TASK DESCRIPTION
Verbatim output of the lines below is required, with the images omitted.

───

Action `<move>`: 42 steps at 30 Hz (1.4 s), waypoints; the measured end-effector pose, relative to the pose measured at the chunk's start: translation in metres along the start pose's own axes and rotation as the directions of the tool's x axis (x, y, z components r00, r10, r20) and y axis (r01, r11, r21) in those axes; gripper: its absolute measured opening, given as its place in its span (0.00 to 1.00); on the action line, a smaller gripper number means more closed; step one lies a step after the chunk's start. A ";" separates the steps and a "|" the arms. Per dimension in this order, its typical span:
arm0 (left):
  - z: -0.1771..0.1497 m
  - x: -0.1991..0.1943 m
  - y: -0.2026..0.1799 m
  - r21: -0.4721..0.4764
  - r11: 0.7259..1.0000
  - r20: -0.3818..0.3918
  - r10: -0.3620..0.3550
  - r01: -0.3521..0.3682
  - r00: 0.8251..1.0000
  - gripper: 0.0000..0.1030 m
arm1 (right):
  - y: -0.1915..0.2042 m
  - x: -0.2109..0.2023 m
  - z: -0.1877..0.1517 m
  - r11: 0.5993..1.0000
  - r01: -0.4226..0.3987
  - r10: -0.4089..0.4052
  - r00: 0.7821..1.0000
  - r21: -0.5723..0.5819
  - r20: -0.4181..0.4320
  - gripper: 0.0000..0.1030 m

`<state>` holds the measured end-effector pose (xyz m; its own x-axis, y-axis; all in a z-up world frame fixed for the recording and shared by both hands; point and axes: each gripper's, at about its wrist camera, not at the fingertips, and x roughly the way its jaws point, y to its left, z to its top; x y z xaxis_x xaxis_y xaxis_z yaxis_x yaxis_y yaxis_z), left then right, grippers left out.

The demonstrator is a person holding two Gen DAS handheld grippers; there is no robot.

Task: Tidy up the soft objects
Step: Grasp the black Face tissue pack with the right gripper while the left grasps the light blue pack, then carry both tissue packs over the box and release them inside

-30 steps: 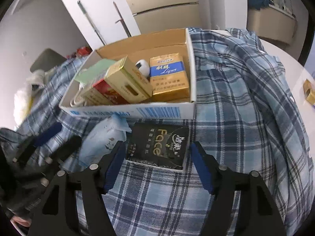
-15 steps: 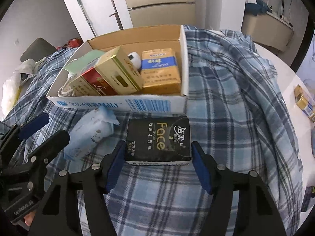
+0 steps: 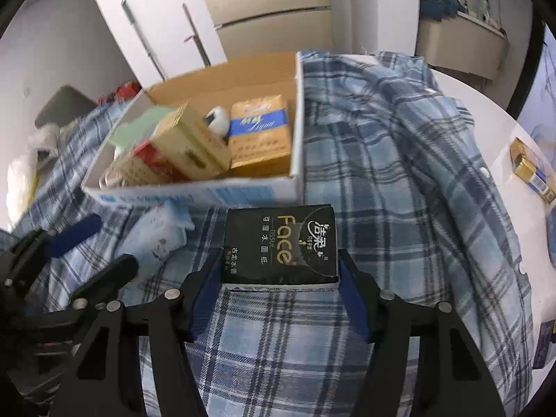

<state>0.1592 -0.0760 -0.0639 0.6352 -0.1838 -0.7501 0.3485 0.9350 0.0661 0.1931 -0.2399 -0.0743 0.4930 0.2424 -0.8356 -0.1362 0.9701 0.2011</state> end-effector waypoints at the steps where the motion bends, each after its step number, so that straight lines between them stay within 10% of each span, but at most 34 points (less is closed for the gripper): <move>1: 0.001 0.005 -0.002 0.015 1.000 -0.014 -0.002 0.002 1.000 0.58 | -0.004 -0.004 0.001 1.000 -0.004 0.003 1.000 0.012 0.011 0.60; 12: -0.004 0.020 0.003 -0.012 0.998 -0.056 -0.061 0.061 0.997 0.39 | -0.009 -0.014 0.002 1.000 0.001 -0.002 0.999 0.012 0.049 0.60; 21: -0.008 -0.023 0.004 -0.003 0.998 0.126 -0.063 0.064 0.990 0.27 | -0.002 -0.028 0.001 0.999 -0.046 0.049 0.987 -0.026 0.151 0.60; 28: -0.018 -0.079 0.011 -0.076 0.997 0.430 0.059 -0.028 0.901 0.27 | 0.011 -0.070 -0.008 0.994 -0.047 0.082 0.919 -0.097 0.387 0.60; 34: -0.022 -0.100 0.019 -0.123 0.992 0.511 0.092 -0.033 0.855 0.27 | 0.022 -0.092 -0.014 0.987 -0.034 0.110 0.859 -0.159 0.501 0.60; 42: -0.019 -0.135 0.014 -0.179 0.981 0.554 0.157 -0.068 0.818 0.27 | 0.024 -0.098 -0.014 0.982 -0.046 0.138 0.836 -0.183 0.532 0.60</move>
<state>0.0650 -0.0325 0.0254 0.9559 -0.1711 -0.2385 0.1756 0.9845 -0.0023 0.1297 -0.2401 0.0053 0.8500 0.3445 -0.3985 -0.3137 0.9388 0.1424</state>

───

PROBLEM SOLUTION
Action `<move>`: 42 steps at 30 Hz (1.4 s), waypoints; the measured end-effector pose, relative to the pose measured at the chunk's start: translation in metres along the start pose's own axes and rotation as the directions of the tool's x axis (x, y, z components r00, r10, r20) and y axis (r01, r11, r21) in those axes; gripper: its absolute measured opening, given as its place in its span (0.00 to 1.00); on the action line, a smaller gripper number means more closed; step one lies a step after the chunk's start. A ";" separates the steps and a "|" the arms. Per dimension in this order, its typical span:
arm0 (left):
  - z: -0.1771..0.1497 m
  - x: -0.1991..0.1943 m
  - y: -0.2026..0.1799 m
  - r21: -0.4721..0.4764
  - r11: 0.7259..1.0000
  - r20: -0.3818..0.3918
  - r10: -0.3620..0.3550
  - r01: -0.3521..0.3682
  - r00: 0.8251..1.0000
  - gripper: 0.0000..0.1030 m
arm1 (right):
  - y: -0.1915..0.2042 m
  - x: -0.2109..0.2023 m
  - z: -0.1877..0.1517 m
  - r11: 0.5993..1.0000
  - r01: -0.4226..0.3987
  - r10: -0.4089..0.4052
  - r00: 0.7821..1.0000
  - r21: -0.5723..0.5819
  - r20: -0.4181..0.4320
  - gripper: 0.0000..0.1030 m

`<state>` holds the measured end-effector pose (xyz m; its own x-axis, y-axis; all in a z-up world frame fixed for the recording and shared by both hands; point and axes: each gripper's, at about its wrist camera, not at the fingertips, and x roughly the way its jaws point, y to its left, z to its top; x y z xaxis_x xaxis_y xaxis_z yaxis_x yaxis_y yaxis_z), left then right, grippers left out.

The demonstrator is a person holding two Gen DAS handheld grippers; there is no robot.

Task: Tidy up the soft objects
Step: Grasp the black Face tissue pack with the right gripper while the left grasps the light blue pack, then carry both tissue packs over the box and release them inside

-30 steps: 
-15 steps: 
+0 steps: 

<state>0.1592 -0.0760 -0.0639 0.6352 -0.1838 -0.7501 0.3485 0.9350 0.0661 0.1931 -0.2399 -0.0743 0.4930 0.2424 -0.8356 -0.1362 0.9701 0.2011</state> end-effector waypoints at the steps where the motion bends, each after its step number, so that straight lines between them stay within 10% of each span, but at most 34 points (less is closed for the gripper): <move>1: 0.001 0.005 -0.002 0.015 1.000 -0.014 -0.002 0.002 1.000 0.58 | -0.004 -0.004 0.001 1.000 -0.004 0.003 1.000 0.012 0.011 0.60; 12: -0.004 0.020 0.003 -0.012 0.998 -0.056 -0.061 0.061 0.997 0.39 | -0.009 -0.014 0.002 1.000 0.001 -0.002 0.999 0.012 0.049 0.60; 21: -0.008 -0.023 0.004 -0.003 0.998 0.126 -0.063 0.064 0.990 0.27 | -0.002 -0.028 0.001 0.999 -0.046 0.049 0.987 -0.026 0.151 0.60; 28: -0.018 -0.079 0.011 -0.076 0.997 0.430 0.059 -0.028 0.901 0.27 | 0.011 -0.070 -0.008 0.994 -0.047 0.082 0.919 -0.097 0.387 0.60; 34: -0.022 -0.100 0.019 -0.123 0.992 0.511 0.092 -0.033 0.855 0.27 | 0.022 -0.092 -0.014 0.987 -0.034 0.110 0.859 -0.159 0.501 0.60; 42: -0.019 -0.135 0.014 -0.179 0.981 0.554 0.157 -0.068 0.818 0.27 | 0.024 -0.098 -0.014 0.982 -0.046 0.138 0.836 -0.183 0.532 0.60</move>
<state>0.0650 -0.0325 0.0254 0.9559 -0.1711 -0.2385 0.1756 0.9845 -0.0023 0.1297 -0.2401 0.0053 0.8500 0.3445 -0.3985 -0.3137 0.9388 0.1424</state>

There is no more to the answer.